Пленник провел их через боковую дверь, обогнув сперва половину круглой комнаты. Они сделали всего дюжину шагов, когда Кэддерли снова схватил солдата, пихнул его к стене и начал грубо срывать с него позвякивающие доспехи кусок за куском, стащил даже сапоги с тяжелыми подошвами.

– Тише, – прошипел он. – Мне не нужно других боев, кроме боя с Абаллистером.

Человек зарычал и оттолкнул Кэддерли, но тут же обнаружил застывший у его горла, поблескивающий серебром рукояти кинжал Даники.

– Колдун могуществен, – предостерег пленник, разумно приглушив голос.

Кэддерли кивнул.

– И ты боишься последствий своих действий в том случае, если Абаллистер победит, – сказал он.

Губы солдата снова сжались, и он не ответил. Кэддерли отстранил Данику и снова приблизил свое лицо, окаменевшее и неумолимое, к лицу стражника.

– Выбирай, – заявил молодой жрец низким, угрожающим голосом. – А ты не думал о том, что Абаллистер может проиграть? Стоит ли рисковать?

Глаза человека нервно метнулись в сторону, но он снова промолчал.

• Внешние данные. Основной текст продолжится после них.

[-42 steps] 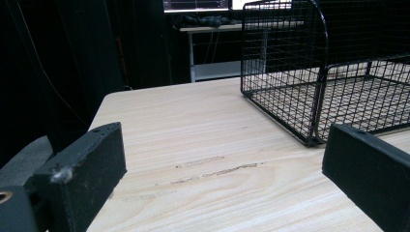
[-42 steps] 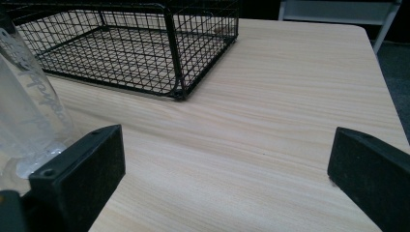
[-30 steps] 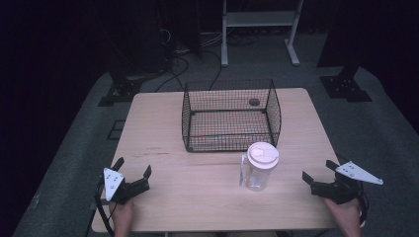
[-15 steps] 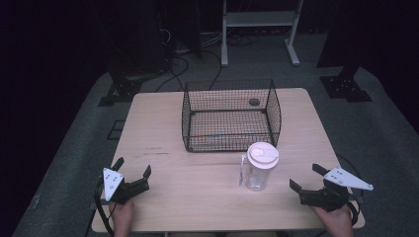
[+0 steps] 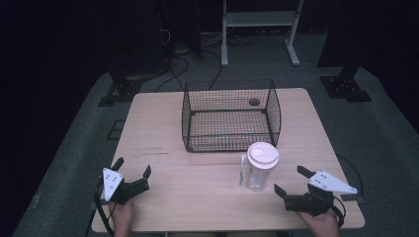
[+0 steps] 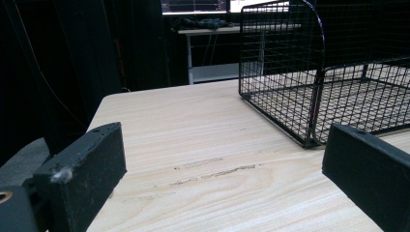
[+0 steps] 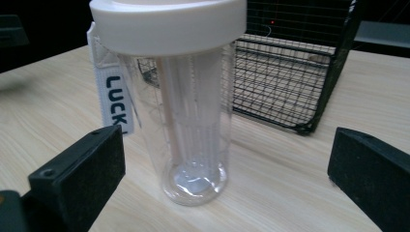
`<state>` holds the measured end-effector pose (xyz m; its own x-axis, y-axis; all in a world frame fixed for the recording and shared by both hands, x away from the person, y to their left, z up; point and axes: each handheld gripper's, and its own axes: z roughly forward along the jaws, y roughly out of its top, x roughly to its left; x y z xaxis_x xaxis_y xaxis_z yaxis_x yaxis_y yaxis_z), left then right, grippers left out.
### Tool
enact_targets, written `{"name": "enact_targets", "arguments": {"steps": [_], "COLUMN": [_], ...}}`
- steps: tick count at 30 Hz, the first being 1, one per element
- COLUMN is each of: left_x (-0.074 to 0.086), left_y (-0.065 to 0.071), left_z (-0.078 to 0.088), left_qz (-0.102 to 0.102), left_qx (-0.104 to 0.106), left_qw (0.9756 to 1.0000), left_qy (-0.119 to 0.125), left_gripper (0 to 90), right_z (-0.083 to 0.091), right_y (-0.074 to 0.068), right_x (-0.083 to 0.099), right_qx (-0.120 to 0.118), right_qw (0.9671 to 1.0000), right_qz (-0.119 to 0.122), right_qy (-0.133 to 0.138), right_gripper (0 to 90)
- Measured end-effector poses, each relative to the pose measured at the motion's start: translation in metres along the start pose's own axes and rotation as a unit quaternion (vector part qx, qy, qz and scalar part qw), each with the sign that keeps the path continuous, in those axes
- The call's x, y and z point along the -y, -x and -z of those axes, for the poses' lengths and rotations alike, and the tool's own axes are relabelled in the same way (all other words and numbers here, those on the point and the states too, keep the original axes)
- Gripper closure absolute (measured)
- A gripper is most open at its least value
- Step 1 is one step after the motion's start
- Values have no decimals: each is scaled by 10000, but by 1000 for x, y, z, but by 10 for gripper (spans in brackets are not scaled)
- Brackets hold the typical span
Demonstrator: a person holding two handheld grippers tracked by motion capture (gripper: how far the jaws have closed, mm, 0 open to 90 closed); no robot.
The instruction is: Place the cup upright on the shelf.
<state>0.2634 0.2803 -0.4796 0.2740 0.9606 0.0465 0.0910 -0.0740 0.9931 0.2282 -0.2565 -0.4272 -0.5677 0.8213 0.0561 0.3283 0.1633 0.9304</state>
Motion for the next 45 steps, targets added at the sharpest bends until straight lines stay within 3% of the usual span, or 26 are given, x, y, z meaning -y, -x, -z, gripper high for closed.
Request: {"name": "enact_targets", "arguments": {"steps": [8, 13, 34, 35, 36, 45], "left_x": [0, 0, 0, 0, 0, 0], "left_y": [0, 0, 0, 0, -1, -1], "left_z": [0, 0, 1, 1, 1, 1], "left_qz": [3, 5, 43, 43, 45, 46], "left_qx": [8, 15, 31, 33, 34, 37], "left_qw": [10000, 10000, 10000, 10000, 10000, 10000], "left_qy": [8, 18, 50, 51, 51, 54], "left_gripper": [9, 9, 9, 9, 9, 9], "right_z": [-14, -27, -69, -70, -72, -73], "right_y": [-13, -22, -30, -30, -30, -31], "right_x": [-5, -12, -18, -19, -19, -20], "right_qx": [-77, 5, 121, 119, 58, 125], "right_qw": [10000, 10000, 9999, 9999, 10000, 9999], "right_qz": [-45, 5, -47, -44, -56, 24], "right_qy": [36, -40, -94, -82, -19, -20], "right_gripper": [0, 0, 0, 8, 130, 150]}}
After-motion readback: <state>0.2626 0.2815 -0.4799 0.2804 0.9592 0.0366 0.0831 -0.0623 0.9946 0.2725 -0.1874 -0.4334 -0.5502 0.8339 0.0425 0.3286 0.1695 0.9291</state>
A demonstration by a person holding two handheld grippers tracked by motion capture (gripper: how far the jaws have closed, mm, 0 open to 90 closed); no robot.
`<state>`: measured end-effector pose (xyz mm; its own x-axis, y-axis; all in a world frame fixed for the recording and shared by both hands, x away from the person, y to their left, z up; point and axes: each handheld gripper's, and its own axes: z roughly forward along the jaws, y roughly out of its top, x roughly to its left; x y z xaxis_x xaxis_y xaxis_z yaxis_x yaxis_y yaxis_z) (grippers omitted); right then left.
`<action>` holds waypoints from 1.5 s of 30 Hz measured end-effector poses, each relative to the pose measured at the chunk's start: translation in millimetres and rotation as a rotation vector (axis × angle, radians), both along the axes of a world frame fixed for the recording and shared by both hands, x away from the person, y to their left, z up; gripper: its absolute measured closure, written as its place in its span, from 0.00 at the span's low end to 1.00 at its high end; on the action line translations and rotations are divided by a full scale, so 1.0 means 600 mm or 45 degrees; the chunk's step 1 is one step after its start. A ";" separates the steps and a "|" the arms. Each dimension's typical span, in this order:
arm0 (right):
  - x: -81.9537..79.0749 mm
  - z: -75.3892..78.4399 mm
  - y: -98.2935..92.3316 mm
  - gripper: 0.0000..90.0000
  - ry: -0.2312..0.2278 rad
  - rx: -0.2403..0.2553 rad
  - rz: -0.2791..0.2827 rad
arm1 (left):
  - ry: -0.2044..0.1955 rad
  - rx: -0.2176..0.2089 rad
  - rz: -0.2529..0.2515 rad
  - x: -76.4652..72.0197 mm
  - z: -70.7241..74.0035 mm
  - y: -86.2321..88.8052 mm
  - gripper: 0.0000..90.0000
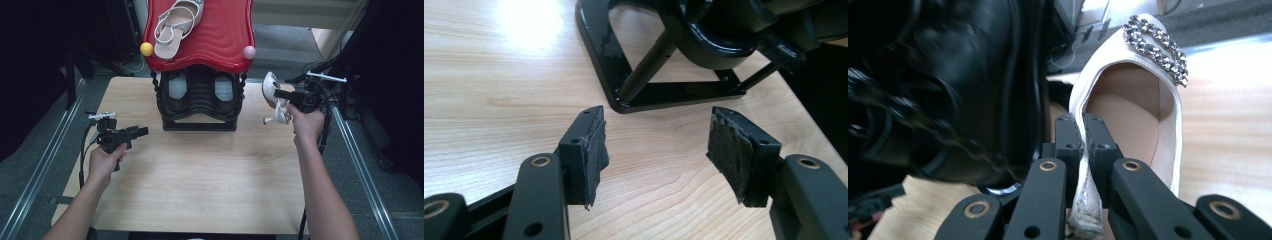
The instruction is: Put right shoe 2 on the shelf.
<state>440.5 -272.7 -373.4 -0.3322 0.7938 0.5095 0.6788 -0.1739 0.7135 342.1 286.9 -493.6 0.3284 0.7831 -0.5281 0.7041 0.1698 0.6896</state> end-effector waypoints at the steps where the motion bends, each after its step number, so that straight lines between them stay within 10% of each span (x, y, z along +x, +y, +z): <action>1: 0.002 0.008 0.001 0.98 -0.009 0.000 -0.001 | 0.001 -0.007 -0.002 0.000 0.000 0.000 0.45; 32: 0.019 0.294 0.068 0.98 -0.210 0.047 0.006 | -0.004 0.030 -0.016 0.000 0.003 -0.008 0.45; 45: 0.027 0.386 0.152 0.98 -0.315 0.020 0.070 | -0.009 0.035 -0.022 0.000 0.003 -0.008 0.45</action>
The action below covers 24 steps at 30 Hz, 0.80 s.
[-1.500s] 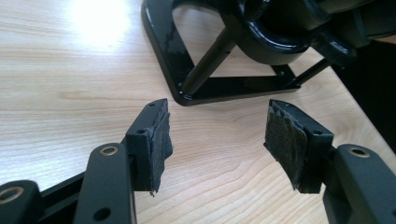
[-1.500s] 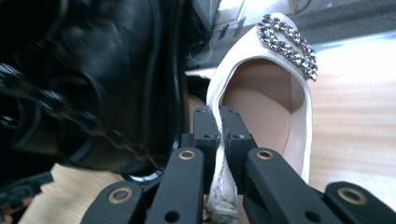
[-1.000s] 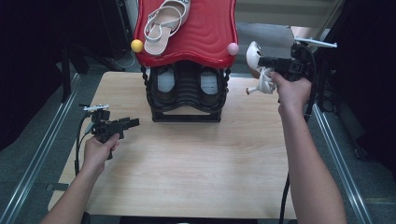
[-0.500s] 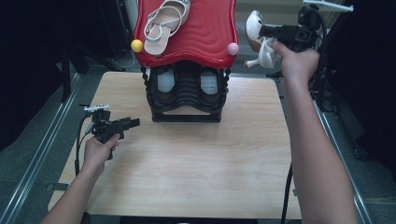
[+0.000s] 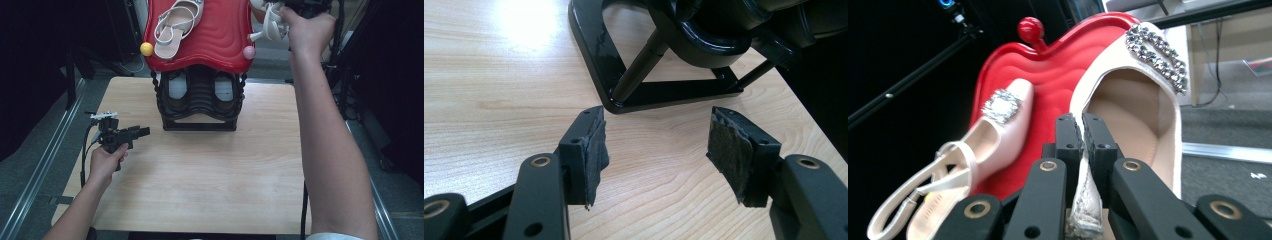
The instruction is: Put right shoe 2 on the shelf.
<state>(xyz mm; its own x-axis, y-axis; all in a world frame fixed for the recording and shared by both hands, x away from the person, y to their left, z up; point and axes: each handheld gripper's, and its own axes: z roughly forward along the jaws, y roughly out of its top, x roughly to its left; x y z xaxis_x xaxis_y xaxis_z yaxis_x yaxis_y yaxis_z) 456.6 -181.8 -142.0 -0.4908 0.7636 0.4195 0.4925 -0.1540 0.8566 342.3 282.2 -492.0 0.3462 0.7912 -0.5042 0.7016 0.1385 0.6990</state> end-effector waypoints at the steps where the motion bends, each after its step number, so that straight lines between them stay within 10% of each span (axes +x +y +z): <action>1: 0.001 0.001 0.008 0.98 -0.006 0.002 0.003 | 0.002 -0.002 0.002 0.000 0.000 -0.001 0.45; 24: 0.019 -0.036 0.115 0.98 -0.049 -0.123 0.094 | -0.005 -0.008 0.003 0.000 0.002 0.000 0.45</action>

– Абаллистера здесь нет, – напомнил ему Кэддерли. – И твоих союзников тоже. Есть только ты и я, и ты знаешь, что я могу сделать.

И человек тут же зашагал, совершенно неслышно ступая босыми ногами по каменному полу. Они пересекли несколько боковых коридоров, часто слыша топот других солдат, вероятно мечущихся в поисках их. Каждый раз, когда какой-нибудь отряд пробегал неподалеку, Даника встревоженно оглядывалась на Кэддерли, словно говоря ему, что этот чужой человек, способный сейчас выдать их одним-единственным окриком, полностью на его совести.